35mm film review: Kodak Ultramax 400 (overexposed)


Kodak Tmax P3200 @1600 sample images

My name is Andrew and I am a fine art destination wedding photographer in Italy (Lake Como, Amalfi). I am also in love with portrait and people photography so from time to time I shoot people on film. This article is going to be about 35mm film - Kodak Ultramax 400 overexposed by 1 stop.

I have already had some experience with Kodak Ultramax in the past which you can read about here. This time I bought Kodak Ultramax 400 and shot the entire roll at ISO 200. So basically I overexposed the film by one stop. I was very surprised with the results though. Quite a lot of images turned out to be very nice on skin tones and pretty easy on grain. I actually liked the color pallet of this overexposed film and I did not notice that annoying yellow tint that I had with Kodak Gold 200 in the past. I also shot 2 rolls of Kodak Gold 200 without overexposure so you will be able to compare both films here too. It is quite cheap film on the market and I would not say it is any worse than let's say Lomography 400 which is quite expensive nowadays.

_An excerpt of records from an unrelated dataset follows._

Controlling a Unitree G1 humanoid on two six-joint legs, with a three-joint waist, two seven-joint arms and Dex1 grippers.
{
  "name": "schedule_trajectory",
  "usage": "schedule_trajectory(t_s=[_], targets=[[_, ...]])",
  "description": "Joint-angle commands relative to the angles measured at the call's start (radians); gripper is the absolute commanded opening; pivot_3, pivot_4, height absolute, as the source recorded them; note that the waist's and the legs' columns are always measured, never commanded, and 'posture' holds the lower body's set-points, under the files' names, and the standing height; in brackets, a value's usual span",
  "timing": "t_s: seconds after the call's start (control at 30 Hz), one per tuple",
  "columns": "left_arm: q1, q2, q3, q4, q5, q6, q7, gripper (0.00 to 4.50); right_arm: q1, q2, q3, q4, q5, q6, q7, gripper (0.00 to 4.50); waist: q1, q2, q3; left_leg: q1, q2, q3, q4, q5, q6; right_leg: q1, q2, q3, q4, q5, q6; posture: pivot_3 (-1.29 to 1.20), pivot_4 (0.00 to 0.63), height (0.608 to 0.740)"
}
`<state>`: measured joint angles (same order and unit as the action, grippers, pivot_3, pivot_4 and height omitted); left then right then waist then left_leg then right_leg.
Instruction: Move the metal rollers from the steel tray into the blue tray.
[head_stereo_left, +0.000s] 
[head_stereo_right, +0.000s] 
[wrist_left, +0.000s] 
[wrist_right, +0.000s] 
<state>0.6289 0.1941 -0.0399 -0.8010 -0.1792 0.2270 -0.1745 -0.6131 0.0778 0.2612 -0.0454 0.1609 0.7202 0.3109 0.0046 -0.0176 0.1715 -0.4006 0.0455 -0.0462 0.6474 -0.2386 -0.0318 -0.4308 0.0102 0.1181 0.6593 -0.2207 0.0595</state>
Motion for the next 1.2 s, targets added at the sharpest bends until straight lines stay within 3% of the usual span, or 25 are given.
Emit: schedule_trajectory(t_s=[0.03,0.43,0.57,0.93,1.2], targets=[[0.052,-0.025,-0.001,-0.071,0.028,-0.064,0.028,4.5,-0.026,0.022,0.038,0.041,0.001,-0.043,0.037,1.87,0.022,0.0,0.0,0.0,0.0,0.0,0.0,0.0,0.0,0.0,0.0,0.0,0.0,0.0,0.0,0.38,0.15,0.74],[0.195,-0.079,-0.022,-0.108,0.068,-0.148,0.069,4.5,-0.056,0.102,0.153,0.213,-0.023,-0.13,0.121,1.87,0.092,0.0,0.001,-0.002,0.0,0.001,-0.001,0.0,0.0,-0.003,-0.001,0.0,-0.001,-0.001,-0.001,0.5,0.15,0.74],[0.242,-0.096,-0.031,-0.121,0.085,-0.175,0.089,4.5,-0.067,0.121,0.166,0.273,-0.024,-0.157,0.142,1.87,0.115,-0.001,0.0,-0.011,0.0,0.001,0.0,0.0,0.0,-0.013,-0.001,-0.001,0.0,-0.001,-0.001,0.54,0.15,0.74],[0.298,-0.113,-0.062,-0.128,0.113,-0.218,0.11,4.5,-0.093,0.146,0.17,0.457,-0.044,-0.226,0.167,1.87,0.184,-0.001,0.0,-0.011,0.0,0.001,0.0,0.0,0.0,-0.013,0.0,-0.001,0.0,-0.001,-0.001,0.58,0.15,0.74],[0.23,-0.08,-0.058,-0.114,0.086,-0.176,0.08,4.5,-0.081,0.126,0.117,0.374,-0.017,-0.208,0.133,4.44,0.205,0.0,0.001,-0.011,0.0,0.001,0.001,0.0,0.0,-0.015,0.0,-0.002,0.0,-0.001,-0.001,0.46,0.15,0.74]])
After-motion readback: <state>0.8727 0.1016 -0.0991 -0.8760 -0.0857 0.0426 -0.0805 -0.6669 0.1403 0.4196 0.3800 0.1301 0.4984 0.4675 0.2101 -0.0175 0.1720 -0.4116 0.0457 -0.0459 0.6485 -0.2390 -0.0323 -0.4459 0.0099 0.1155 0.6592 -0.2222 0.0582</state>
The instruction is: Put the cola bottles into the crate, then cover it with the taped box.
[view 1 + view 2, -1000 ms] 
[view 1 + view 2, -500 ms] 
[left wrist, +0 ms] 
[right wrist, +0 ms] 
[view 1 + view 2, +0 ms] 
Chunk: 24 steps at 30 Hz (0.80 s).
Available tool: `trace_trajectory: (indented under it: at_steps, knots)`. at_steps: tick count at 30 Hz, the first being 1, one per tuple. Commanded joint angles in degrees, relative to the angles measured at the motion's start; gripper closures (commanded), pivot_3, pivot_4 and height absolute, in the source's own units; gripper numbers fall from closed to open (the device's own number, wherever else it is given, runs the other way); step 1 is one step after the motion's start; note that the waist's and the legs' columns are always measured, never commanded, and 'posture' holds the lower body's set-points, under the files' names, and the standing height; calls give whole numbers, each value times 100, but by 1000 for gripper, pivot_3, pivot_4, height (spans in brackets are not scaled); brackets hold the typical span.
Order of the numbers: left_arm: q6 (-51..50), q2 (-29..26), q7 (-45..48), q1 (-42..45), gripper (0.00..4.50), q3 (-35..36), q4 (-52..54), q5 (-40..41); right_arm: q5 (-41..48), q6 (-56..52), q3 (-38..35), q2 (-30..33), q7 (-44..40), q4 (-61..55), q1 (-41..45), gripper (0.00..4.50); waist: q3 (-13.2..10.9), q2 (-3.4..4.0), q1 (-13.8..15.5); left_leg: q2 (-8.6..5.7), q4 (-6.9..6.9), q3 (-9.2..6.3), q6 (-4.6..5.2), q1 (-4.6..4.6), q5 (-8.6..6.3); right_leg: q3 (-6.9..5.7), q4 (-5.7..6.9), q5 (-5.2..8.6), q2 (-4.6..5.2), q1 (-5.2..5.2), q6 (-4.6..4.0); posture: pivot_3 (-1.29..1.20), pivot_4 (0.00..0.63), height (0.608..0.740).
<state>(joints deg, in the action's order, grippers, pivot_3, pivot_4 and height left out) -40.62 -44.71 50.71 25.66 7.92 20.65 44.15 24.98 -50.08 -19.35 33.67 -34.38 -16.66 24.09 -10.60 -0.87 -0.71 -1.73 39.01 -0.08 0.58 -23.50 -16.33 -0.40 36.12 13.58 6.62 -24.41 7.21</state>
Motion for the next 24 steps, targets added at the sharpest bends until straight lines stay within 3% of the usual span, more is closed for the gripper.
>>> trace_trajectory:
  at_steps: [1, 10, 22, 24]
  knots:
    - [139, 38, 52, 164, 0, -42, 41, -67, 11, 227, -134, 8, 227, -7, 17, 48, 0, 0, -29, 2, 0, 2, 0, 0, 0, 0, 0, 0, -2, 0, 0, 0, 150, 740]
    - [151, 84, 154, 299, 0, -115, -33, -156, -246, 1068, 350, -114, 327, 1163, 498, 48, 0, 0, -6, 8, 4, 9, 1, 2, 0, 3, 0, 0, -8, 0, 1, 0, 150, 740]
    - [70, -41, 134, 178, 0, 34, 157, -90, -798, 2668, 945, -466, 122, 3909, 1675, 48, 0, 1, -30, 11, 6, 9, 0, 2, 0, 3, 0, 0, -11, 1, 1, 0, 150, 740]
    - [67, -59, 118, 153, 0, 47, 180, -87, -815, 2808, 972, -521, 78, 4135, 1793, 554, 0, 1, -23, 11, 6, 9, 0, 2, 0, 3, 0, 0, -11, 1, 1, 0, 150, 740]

On the bottom of the page I will share with you my personal opinion about Kodak Ultramax 400 and will show you some samples of the Gold 200 for comparison. And one more thing - you can always tell me "THANK YOU" by donating 2-3 euro/dollars, this would encourage me to write more articles as I have a huge library of various film scans and all what it needs now - a bit of my time. When I get no respond from my readers- I feel that no one is interested in film photography anymore. If you think my attempts to share samples of film scans are worth a little tip - please donate. And now enjoy the shots:









Kodak Ultramax 400 35mm

Shop: online store

Price: €6 + €2 shipping

Camera: Canon 300v

Lens: Canon EF 50mm F/1.8 II

Location: outside

Dev + Scan: €5.00 Photolab.lt (Lithuania)

Total test price: €13 or €0.36 per frame.

Challenges & Personal opinion:

One of the challenges was overexposing cheap film = uncertainty. But in general I never doubted Kodak film in such situations. It may be bad when underexposed but overexposing is pretty much stable in all Kodak film. Kodak Ultramax felt pretty comfortable when overexposed too. I was taking a lot of images at sunny locations so I decided to lower ISO in camera to 200 and allow myself a bit more in F stop to blur the background as much as I can. I cannot see any serious challenges with this film - it is stable, reliable and pleasant in color.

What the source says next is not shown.